The tool is already proving valuable to Haussler's group, which has done comparisons of modern species with their common ancestor, and turned up differences in the rates of genetic change among lineages. For instance, about 22 percent of the human genome consists of new DNA insertions since the time of the common ancestor, and of the remaining DNA about 9 percent of the bases have undergone changes. In rodents, about 55 to 60 percent of nucleotides are new since the common ancestor -- a heightened rate of DNA change that results partly from the shorter generation time of rodents but appears to be due to other factors as well. Haussler said that the recent development of new mathematical approaches, such as those created by HHMI investigator Philip Green at the University of Washington, should aid greatly in understanding how subtle patterns of natural mutation in DNA contribute to evolutionary change in mammals.
By examining which individual nucleotides and sections of DNA have changed and which have remained the same, geneticists can draw conclusions about which parts of our DNA are essential to the functioning of life. "Evolution is our laboratory," said Haussler. "Regions of the genome that have very important functional roles are under stronger negative selection, so you see greater DNA conservation in these regions."
These observations apply both to the DNA regions that code for proteins and to other parts of the genome.
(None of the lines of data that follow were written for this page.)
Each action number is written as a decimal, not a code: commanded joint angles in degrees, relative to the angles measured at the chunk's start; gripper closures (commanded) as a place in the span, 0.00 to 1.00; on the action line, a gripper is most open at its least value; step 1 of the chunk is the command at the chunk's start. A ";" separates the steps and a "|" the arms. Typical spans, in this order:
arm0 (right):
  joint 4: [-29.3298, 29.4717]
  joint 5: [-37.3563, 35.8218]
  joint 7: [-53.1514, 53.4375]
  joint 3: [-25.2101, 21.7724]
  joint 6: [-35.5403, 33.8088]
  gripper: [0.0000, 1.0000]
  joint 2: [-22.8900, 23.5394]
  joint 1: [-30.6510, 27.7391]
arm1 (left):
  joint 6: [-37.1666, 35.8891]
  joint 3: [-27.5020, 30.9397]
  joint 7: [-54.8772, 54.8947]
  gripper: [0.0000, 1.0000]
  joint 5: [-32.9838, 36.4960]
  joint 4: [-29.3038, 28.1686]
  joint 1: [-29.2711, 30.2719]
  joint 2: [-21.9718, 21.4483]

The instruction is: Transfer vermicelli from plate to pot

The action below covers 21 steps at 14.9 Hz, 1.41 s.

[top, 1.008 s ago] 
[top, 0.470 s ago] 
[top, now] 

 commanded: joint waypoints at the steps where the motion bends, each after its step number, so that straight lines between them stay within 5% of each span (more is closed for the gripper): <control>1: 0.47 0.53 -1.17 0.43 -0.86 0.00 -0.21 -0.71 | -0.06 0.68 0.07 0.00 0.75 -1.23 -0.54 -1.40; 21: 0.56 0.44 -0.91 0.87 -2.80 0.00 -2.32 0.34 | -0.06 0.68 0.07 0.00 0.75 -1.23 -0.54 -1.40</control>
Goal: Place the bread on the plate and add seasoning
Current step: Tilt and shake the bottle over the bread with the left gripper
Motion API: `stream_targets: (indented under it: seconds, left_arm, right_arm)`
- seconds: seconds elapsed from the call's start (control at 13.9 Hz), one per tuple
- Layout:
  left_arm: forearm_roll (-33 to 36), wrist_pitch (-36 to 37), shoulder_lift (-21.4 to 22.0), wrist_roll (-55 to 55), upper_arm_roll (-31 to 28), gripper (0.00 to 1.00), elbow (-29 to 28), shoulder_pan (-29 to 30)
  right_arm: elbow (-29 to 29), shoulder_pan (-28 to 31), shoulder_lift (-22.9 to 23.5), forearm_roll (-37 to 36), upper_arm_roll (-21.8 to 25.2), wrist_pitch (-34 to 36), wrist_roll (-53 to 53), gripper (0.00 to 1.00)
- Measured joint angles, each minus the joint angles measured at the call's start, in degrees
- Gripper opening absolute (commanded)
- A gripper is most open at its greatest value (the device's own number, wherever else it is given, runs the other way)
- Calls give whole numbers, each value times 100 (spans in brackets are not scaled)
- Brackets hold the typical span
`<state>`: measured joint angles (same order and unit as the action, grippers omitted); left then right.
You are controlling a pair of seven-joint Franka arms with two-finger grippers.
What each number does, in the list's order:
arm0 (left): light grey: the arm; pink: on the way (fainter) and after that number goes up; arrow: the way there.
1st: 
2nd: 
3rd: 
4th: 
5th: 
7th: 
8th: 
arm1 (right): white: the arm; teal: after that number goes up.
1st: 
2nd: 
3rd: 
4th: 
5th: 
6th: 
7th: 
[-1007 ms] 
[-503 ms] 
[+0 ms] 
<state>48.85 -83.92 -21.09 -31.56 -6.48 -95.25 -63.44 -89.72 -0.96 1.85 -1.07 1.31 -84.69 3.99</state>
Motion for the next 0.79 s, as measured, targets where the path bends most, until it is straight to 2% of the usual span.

In addition to the approximately 1.5 percent of the human genome that codes for proteins, several percent more has been strongly conserved and must be playing some role in DNA's function. "Someday we are going to understand what some of these other noncoding elements in the middle of introns and upstream from genes are doing," Haussler said. "But most of this is terra incognita today."
Haussler said he is confident that significant medical benefits will accrue from a better understanding of the genome, this particular project was motivated by pure scientific curiosity. "I want to know in molecular detail how we evolved from a furry, nocturnal, shrew-like creature, and now is the time to find out."